The core Nix ecosytem consists of several distinct components:
- The Nix package manager comes with a configuration language to declare software components, the Nix language.
- Software made available through the package manager is centrally maintained in the Nix package collection, also known as
- There also exists a Linux distribution called NixOS, which is based on the package manager and the package collection.
In an attempt to provide an alternative learning approach, this article discusses the Nix package manager (hereafter simply referred to as Nix) and its underlying principles in the context of the history of computing. The condensed findings presented here reflect only some of our ongoing community effort1, started this year to improve documentation and make the benefits of Nix more accessible to software developers, and eventually computer users in general.
Nix is not new. It has been under active development since 2003.
While touted as the purely functional package manager, one cannot say that Nix introduces a fundamentally new paradigm. Functional programming goes back to John McCarthy’s Lisp (1962), rooted in Alonzo Church’s lambda calculus (1936), where everything is a function.
It is not even a new idea for Nix to propose parting ways with one of the most pervasive skeuomorphisms in computing, the file system, which naturally followed from an era where everything was a piece of paper.
Ken Thompson and Dennis Ritchie inherited the novelty of a hierarchical file system from one of its predecessors Multics and firmly assumed it as a given by 1974:
The most important job of UNIX is to provide a file system.
— The UNIX Time-Sharing System (1974)
Although arguably it is a severely limiting abstraction2, it remains largely unquestioned as a cornerstone of software development practice3. The rise of object oriented-programming brought about a number of experimental systems4 where everything is an object — an idea attributed to Alan Kay’s Smalltalk (1972) — but none of them saw mass adoption.

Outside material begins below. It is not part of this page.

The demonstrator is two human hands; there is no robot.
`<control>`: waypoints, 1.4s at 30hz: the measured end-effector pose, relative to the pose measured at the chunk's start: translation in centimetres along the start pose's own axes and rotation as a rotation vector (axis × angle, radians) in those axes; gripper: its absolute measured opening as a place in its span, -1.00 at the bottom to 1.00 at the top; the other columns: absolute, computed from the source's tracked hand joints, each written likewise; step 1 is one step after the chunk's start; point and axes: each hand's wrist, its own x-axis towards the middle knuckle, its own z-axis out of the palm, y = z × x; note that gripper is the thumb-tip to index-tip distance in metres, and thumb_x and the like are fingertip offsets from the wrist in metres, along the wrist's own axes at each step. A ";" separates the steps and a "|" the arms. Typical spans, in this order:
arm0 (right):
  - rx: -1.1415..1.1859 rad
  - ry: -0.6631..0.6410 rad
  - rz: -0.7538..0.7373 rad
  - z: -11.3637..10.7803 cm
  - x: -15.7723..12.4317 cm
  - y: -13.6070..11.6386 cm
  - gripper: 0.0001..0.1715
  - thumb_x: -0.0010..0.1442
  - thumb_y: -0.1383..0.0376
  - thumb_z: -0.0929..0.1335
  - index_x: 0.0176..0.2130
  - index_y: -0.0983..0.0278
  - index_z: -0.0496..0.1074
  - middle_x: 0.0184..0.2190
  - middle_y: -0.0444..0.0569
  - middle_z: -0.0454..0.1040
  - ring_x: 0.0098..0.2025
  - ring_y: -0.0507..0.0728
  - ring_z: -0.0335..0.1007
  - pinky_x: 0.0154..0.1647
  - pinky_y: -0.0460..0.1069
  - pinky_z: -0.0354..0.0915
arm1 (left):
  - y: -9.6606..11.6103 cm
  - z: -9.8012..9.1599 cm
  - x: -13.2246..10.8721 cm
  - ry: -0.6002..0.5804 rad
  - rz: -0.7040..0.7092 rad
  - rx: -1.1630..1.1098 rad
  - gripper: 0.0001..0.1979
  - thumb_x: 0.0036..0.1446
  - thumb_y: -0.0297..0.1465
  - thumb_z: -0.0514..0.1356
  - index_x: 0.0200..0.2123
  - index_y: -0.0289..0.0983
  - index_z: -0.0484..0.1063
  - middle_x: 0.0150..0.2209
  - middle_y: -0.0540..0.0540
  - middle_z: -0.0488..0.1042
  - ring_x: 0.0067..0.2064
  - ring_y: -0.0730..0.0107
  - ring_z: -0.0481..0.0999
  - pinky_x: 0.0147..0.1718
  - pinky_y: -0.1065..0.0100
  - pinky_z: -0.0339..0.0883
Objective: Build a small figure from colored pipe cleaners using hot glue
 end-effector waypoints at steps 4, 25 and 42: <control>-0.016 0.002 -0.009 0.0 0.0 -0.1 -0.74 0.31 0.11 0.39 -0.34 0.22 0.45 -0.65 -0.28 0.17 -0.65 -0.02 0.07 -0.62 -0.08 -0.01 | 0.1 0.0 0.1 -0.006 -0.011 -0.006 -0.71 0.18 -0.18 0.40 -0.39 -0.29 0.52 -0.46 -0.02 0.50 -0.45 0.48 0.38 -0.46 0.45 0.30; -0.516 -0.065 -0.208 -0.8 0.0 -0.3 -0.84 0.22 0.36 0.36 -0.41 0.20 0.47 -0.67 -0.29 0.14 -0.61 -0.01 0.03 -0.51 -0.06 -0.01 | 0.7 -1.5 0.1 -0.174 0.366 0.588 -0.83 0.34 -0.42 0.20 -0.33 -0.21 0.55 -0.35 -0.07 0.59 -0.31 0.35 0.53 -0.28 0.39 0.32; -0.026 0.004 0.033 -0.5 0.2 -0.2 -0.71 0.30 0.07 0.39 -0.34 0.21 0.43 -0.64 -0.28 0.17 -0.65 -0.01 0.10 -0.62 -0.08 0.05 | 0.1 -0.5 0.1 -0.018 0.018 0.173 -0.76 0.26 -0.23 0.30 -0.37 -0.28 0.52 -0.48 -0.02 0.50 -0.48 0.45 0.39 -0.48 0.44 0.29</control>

Part of the Unix philosophy later even turned into the malapropism everything is a file. Linus Torvalds clarified in various public emails that it was really about small, composable tools operating on uniform interfaces, not the specific mapping of names to contents:
The whole point with “everything is a file” is not that you have some random filename (indeed, sockets and pipes show that “file” and “filename” have nothing to do with each other), but the fact that you can use common tools to operate on different things.
— Linus Torvalds (2002)
The UNIX philosophy is often quoted as “everything is a file”, but that really means “everything is a stream of bytes”.
— Linus Torvalds (2007)
Rob Pike and Ken Thompson have further pursued the design of an entire system around a hierarchy of named files with Plan 9 since the 1980s, culminating in what Torvalds phrased as “everything is a namespace”:
It may be unnatural to the Plan-9 way of “everything is a namespace”, but that was never the UNIX way. The UNIX way is “everything is a file descriptor or a process”, but that was never about namespaces.5
— Linus Torvalds (2002)
Today’s most widely used operating systems (Linux, XNU, and Windows NT) all have file systems at their core. However, Nix is special not so much because it radically puts that into question with the purely functional approach, but for rather pragmatically offering an intriguing shift in perspective:
What if we could continue developing and using all our software (mostly) as it is, and (mostly) stop bothering with file names, paths, and directories when building and deploying it?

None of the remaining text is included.